Francisco Pizarro estrangula al último Inca y construye la ciudad de los Reyes

0
28

Francisco Pizarro, hijo bastardo de un capitán de Extremadura, no empieza su carrera hasta pasada la cincuentena. Este gañán analfabeto es la antítesis de Cortés, pero le equipara con él. una prodigiosa energía.

Después de llevar a cabo varias operaciones de reconocimiento en la costa del Perú, en compañía de sus doce compañeros son los Trece de la Fama, Pizarro decide ir más lejos. Embarca en Panamá con un centenar de hombres cantando el Ave Maris Stella y desembarca en Túmbez.

El imperio que va a explorar del que no sabe más que lo que se cuenta es una formidable máquina administrativa y religiosa montada por los conquistadores incaicos, que han unificado los pueblos de casi toda América del Sur. Los conquistadores de las regiones de Panamá y de Colombia han oído hablar desde hace mucho tiempo de ese imperio fabulosamente rico, llamado «el imperio del Sol», pues el Sol es su dios supremo.

La religión incaica no es más dulce que la de los aztecas. Sacrifican niños, hombres, animales salvajes, observando sus corazones para deducir presagios, y, mientras hacen esto, invocan a grandes voces a los demonios y salpican de sangre el rostro de los dioses. El Inca, señor después de la divinidad y dios él mismo, ejerce una autoridad absoluta sobre su aterrorizado pueblo.

Cuando los españoles desembarcan en Túmbez, acaba de estallar un conflicto dinástico entre dos hermanos rivales: Huáscar y Atahualpa. Pizarro y su pequeña tropa pasan la cordillera de los Andes y entran en Cajamarca, residencia del inca Atahualpa. Los peruanos contemplan estupefactos el desfile de los jinetes españoles, que les parecen monstruos de cuatro patas, porque nunca han visto caballos.

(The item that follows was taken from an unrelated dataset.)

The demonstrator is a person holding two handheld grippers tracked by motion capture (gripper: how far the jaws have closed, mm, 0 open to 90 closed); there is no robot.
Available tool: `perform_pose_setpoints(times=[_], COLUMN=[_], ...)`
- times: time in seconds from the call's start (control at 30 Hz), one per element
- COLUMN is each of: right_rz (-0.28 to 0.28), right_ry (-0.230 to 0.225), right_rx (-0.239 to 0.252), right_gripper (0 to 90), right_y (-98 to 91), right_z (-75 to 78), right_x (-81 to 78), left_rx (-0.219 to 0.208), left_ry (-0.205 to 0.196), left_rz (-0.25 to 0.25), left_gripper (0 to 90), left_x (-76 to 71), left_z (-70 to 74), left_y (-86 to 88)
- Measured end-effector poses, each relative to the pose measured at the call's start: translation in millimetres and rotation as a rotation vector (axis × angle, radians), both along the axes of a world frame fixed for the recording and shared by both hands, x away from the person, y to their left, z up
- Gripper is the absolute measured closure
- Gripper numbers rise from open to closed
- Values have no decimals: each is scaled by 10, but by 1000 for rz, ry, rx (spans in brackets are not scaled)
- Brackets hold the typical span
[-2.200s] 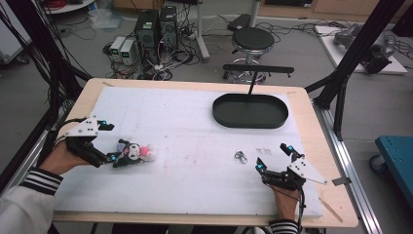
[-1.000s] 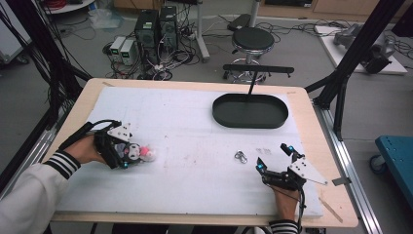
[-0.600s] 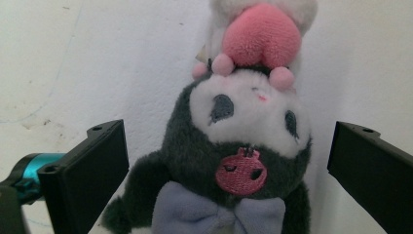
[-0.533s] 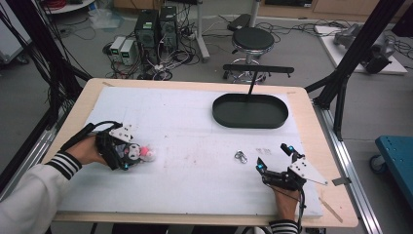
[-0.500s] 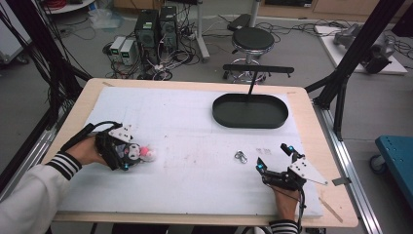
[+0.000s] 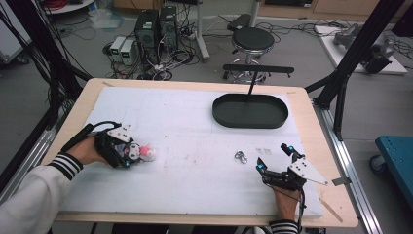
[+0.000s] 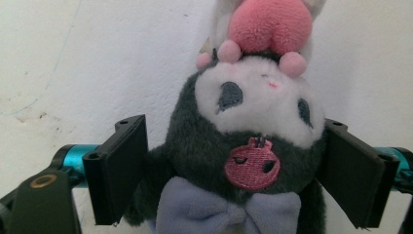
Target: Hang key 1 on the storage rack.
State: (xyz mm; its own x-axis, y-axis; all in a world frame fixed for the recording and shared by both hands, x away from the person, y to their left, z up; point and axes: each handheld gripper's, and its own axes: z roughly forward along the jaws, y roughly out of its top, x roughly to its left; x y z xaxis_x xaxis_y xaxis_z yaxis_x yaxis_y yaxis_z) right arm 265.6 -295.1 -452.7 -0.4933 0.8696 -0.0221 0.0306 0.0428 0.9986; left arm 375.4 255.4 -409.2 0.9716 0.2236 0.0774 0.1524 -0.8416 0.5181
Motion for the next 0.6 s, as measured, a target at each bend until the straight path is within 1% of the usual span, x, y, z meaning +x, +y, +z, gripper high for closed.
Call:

Aprovechando la sorpresa, Pizarro trama la captura del inca. Le manda un emisario pidiéndole una cita. El-peruano acepta. El día fijado, el padre Valverde, limosnero de la expedición, se acerca a Atahualpa. Lleva en la mano la cruz y la Biblia y empieza el discurso acostumbrado para requerir al pagano. Con ayuda de un intérprete intenta hacerle comprender el derecho de Carlos V sobre el Perú y las virtudes del bautismo cristiano. Pero el indio no entiende nada de lo que dice el padre Valverde. ¿Qué tiene que ver él con la bula del papa Alejandro VI y con el catecismo católico?

El dominico le presta la Biblia. Atahualpa, muy pasmado, conserva un momento el libro en la mano y en seguida lo deja caer. «¡Sacrilegio!», clama el sacerdote. «¡Santiago!», replican los soldados españoles, emboscados en torno al palacio. Se libra una terrible batalla. Los guerreros indios, mal preparados para ese asalto repentino, son dispersados rápidamente. Pizarro toma preso a Atahualpa. Unos minutos han bastado para que se derrumbe un edificio político varias veces centenario.

Pero Pizarro no está todavía satisfecho. ¿De qué sirve reinar, si las arcas están vacías? Atahualpa las llenará, si quiere recobrar su libertad. Que colmen de oro y plata piezas, vasijas, joyas la habitación en que el monarca está cautivo, y quedará libre. En dos meses se cumple la fantástica proposición.

Pizarro es dueño de una suma ingente de metales preciosos. Mas la fortuna no mueve a piedad al capitán español. Después de expoliarle, deshonra al inca ante sus súbditos. Acusado de alta traición, de poligamia y de idolatría, Atahualpa es condenado a morir en la hoguera. Acepta el bautismo y, en gracia a esto, se le conmuta la pena del fuego por la estrangulación.

En la plaza mayor de Cajamarca, el viento de los Andes dispersa las cenizas del hijo del Sol. El imperio de los incas ha dejado de existir. Pasados unos meses, los conquistadores se apoderan del Cuzco. Después fundan en el valle del Rimac la Ciudad de los Reyes, que pasado el tiempo será Lima, capital del Perú.